◆ **Action item**: As an exercise, copy out the entries exactly as written.

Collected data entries
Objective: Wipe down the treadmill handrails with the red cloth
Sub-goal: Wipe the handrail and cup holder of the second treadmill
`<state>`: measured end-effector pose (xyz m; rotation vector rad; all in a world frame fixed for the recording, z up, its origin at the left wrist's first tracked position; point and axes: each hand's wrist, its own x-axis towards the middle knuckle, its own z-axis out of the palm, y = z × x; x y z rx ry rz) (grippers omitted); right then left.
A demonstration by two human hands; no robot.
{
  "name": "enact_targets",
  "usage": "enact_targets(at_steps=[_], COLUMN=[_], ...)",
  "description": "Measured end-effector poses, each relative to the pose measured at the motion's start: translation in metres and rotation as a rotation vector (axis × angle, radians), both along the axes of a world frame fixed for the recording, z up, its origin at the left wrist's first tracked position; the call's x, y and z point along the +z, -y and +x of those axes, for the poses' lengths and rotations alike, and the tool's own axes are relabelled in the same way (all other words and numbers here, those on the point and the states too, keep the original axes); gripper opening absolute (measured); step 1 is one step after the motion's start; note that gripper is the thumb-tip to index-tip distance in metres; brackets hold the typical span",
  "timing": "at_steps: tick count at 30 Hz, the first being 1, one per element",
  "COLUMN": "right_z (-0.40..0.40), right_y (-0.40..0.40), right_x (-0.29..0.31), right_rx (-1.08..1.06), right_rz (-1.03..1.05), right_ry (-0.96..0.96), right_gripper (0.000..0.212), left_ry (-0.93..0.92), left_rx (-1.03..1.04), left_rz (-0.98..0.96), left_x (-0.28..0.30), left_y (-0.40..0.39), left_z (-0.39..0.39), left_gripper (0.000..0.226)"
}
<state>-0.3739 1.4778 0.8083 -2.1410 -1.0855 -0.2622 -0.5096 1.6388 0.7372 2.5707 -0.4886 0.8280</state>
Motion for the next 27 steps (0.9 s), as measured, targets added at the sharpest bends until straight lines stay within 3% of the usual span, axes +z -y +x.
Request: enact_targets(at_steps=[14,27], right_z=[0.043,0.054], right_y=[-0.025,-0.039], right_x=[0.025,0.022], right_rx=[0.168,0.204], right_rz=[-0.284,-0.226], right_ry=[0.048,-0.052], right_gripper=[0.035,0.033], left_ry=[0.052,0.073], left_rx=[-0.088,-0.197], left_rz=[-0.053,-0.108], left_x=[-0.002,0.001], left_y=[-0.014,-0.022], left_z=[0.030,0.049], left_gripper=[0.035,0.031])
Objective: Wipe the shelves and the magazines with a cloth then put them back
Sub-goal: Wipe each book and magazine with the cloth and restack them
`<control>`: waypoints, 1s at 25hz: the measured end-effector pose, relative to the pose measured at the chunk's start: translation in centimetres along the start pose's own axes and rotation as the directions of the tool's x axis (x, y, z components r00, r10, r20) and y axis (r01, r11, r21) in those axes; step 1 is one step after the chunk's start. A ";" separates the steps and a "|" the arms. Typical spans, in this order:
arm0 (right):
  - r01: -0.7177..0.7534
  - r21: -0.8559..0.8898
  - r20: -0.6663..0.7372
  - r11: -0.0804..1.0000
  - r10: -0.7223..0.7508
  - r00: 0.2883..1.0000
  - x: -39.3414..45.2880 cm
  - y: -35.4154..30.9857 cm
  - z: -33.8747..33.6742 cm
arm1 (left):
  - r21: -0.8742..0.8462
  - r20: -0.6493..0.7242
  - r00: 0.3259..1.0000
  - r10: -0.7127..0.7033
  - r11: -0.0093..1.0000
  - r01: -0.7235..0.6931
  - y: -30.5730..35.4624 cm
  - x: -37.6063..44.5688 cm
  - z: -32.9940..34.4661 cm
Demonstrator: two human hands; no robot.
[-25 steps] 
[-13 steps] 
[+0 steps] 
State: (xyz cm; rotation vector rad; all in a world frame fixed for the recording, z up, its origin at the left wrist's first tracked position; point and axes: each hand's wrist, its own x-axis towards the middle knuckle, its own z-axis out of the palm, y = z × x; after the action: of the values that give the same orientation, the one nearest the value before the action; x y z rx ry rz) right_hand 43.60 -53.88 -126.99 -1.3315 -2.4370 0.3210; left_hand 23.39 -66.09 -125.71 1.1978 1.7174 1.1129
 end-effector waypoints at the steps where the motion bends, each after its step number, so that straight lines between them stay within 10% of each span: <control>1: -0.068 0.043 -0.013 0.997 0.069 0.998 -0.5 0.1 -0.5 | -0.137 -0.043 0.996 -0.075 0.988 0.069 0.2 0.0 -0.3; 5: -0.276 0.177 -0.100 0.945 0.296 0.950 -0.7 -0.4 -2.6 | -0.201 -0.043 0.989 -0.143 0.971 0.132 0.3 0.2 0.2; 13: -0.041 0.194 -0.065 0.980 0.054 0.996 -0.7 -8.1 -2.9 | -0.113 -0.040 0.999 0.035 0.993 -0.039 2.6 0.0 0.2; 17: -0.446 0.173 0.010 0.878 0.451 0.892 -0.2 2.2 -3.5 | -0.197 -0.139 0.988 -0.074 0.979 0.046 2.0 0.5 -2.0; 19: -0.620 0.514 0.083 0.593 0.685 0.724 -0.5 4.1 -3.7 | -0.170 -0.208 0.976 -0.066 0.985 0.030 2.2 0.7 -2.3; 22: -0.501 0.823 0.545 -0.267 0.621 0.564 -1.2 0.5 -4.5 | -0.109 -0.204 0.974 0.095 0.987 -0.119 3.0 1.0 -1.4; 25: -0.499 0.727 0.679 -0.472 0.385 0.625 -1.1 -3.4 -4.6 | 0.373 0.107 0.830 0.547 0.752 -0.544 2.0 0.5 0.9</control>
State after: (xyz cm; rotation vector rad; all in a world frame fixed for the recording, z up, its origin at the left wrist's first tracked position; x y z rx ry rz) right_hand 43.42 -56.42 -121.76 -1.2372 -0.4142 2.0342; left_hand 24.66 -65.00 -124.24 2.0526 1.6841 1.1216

◆ **Written response**:
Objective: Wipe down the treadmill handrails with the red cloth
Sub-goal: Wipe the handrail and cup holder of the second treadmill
`<state>`: measured end-effector pose (xyz m; rotation vector rad; all in a world frame fixed for the recording, z up, its origin at the left wrist's first tracked position; point and axes: each hand's wrist, its own x-axis towards the middle knuckle, its own z-axis out of the palm, y = z × x; x y z rx ry rz) (grippers omitted); right then left.
A demonstration by two human hands; no robot.
{
  "name": "enact_targets",
  "usage": "enact_targets(at_steps=[_], COLUMN=[_], ...)",
  "description": "Measured end-effector poses, each relative to the pose measured at the motion's start: translation in metres and rotation as a rotation vector (axis × angle, radians), both along the axes of a world frame fixed for the recording, z up, its origin at the left wrist's first tracked position; the call's x, y and z point along the +z, -y and +x of those axes, for the poses' lengths and rotations alike, and the tool's own axes are relabelled in the same way (all other words and numbers here, those on the point and the states too, keep the original axes); gripper opening absolute (measured); step 1 is one step after the motion's start; note that gripper is the thumb-tip to index-tip distance in metres; brackets hold the typical span",
  "timing": "at_steps: tick count at 30 Hz, the first being 1, one per element",
  "COLUMN": "right_z (-0.40..0.40), right_y (-0.40..0.40), right_x (-0.29..0.31), right_rx (-1.08..1.06), right_rz (-1.03..1.05), right_ry (-0.96..0.96), right_gripper (0.000..0.212), left_ry (-0.93..0.92), left_rx (-1.03..1.04), left_rz (-0.98..0.96), left_x (-0.28..0.30), left_y (-0.40..0.39), left_z (-0.39..0.39), left_gripper (0.000..0.226)"
}
<state>-0.3739 1.4778 0.8083 -2.1410 -1.0855 -0.2622 -0.5096 1.6388 0.7372 2.5707 -0.4886 0.8280</state>
Motion for the next 27 steps (0.9 s), as measured, targets added at the sharpest bends until straight lines stay within 3% of the usual span, axes +z -y +x.
Request: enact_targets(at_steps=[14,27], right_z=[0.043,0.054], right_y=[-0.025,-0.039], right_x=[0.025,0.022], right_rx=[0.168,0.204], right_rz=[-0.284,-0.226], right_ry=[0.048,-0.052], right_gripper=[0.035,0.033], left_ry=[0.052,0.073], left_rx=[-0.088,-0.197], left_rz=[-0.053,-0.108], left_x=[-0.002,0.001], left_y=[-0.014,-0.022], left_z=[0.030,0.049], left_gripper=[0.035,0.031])
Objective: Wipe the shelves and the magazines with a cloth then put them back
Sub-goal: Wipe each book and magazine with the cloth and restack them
`<control>`: waypoints, 1s at 25hz: the measured end-effector pose, relative to the pose measured at the chunk's start: translation in centimetres along the start pose's own axes and rotation as the directions of the tool's x axis (x, y, z components r00, r10, r20) and y axis (r01, r11, r21) in those axes; step 1 is one step after the chunk's start. A ";" separates the steps and a "|" the arms. Typical spans, in this order:
arm0 (right):
  - r01: -0.7177..0.7534
  - r21: -0.8559..0.8898
  - r20: -0.6663..0.7372
  - r11: -0.0804..1.0000
  - r10: -0.7223..0.7508
  - r00: 0.2883..1.0000
  - x: -39.3414..45.2880 cm
  - y: -35.4154..30.9857 cm
  - z: -33.8747..33.6742 cm
arm1 (left):
  - r21: -0.8742..0.8462
  - r20: -0.6493..0.7242
  - r00: 0.3259..1.0000
  - r10: -0.7127..0.7033
  - r11: -0.0093..1.0000
  - r01: -0.7235..0.6931
  - y: -30.5730..35.4624 cm
  - x: -37.6063..44.5688 cm
  - z: -32.9940..34.4661 cm
Demonstrator: two human hands; no robot.
[-25 steps] 
[-13 steps] 
[+0 steps] 
State: (xyz cm; rotation vector rad; all in a world frame fixed for the recording, z up, its origin at the left wrist's first tracked position; point and axes: each hand's wrist, its own x-axis towards the middle knuckle, its own z-axis out of the palm, y = z × x; after the action: of the values that give the same orientation, the one nearest the value before the action; x y z rx ry rz) right_hand 43.60 -53.88 -126.99 -1.3315 -2.4370 0.3210; left_hand 23.39 -66.09 -125.71 1.1978 1.7174 1.1129
 end-effector waypoints at the steps where the motion bends, each after its step number, so that straight lines between them stay within 10% of each span: <control>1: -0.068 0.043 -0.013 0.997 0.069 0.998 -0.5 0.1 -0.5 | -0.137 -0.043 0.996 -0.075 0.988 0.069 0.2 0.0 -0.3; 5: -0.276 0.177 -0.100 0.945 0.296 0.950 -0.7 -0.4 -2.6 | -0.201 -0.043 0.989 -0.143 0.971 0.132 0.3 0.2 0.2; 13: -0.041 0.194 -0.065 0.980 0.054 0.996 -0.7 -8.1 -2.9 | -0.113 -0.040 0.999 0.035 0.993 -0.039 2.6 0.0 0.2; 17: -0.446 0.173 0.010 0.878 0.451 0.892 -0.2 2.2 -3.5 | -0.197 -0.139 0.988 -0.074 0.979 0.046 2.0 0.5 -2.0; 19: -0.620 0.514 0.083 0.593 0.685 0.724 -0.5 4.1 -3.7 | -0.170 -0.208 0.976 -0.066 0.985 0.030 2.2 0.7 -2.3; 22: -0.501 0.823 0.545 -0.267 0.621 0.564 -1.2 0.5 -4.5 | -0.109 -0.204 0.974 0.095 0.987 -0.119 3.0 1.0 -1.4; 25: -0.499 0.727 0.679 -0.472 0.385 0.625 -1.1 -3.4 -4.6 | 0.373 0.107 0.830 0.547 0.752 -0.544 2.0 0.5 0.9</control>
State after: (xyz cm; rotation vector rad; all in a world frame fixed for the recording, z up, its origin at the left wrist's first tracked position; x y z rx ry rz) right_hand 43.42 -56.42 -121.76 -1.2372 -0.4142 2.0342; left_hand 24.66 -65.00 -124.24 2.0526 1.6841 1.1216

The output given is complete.